Requirement: Count the lines in the data below where the string "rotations" occurs, please, and give the number alone.

(Dataset excerpts)
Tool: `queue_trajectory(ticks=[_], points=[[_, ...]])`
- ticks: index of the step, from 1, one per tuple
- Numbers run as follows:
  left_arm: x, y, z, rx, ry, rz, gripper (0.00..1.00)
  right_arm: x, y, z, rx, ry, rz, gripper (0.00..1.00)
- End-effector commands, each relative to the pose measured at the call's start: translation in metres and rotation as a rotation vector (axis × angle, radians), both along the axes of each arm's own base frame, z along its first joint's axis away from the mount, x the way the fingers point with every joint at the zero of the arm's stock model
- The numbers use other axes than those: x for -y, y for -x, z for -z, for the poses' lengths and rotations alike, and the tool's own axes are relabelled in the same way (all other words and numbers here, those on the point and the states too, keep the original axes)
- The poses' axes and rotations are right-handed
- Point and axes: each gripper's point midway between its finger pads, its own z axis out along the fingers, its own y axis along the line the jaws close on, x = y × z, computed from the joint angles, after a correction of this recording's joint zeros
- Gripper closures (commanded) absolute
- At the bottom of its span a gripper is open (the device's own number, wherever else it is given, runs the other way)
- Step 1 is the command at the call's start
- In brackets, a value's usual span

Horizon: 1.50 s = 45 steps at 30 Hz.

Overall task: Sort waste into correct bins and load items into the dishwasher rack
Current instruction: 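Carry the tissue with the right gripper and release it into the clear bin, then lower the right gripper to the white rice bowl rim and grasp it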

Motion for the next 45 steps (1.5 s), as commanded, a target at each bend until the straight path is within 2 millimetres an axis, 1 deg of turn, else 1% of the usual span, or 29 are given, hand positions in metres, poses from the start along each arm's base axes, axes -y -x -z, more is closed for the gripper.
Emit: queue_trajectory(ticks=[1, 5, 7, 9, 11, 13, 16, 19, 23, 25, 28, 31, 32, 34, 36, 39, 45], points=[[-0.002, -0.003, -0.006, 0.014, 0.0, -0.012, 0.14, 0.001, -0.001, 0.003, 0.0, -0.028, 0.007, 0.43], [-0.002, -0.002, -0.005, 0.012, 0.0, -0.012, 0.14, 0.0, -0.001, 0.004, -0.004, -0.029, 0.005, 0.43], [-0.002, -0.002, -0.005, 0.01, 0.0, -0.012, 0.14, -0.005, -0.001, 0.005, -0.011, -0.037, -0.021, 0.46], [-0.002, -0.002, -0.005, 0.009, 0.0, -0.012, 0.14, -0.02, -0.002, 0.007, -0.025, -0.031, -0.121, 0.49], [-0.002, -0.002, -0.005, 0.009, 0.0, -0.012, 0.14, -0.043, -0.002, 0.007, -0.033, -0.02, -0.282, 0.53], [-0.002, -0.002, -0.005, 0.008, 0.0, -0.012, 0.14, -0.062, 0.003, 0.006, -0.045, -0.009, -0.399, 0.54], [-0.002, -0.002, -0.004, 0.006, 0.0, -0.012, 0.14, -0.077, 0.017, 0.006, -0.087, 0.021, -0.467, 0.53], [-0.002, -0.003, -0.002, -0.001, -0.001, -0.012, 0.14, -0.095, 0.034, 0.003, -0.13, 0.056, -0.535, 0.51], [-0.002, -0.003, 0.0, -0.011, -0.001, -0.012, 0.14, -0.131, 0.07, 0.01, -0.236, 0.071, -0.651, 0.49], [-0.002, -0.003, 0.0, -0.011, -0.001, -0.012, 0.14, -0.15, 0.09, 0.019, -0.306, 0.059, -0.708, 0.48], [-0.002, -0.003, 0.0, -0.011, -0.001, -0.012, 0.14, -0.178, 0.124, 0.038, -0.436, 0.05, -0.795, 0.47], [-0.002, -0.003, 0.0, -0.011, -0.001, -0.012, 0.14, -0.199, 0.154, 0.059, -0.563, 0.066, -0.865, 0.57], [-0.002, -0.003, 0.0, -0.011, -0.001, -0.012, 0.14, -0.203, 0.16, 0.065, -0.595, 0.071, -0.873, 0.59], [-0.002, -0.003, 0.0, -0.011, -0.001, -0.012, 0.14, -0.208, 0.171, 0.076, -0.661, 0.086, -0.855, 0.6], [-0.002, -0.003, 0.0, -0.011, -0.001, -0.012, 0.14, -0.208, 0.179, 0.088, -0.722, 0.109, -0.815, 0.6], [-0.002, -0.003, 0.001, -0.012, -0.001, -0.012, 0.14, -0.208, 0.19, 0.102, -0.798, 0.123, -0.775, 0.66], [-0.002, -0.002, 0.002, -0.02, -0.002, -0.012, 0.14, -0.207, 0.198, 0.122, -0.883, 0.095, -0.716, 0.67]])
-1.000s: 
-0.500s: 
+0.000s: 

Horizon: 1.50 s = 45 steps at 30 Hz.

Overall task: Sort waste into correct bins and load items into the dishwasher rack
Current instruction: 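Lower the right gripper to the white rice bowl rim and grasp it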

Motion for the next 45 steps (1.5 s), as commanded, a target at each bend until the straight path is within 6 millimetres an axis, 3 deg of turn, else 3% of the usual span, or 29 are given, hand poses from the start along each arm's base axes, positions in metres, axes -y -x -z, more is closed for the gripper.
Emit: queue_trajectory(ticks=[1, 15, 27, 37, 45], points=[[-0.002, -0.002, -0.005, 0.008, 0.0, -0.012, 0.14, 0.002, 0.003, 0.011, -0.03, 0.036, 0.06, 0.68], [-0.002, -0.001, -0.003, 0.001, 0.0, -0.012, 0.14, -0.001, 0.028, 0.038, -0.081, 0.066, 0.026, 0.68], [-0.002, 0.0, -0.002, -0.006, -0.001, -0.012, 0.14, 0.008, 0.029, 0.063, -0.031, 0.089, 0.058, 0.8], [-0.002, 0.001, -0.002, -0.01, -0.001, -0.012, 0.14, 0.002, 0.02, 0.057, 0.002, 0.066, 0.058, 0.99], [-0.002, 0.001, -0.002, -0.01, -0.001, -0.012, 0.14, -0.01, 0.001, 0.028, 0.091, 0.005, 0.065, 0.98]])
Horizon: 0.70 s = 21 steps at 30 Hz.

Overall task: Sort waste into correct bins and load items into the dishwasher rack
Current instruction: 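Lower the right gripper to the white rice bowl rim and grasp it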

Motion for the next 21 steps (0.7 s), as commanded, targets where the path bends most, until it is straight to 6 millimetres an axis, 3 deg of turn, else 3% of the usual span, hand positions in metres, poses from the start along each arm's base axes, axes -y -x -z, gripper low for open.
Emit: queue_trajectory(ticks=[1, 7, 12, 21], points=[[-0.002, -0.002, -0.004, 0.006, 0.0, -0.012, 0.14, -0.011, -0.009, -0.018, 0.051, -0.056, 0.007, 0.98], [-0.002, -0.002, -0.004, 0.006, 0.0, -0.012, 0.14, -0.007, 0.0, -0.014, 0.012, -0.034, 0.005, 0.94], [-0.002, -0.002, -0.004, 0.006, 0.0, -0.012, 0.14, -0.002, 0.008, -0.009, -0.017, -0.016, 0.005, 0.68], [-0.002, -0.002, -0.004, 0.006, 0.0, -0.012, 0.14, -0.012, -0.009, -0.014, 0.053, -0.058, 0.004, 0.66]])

Solution to this task: 2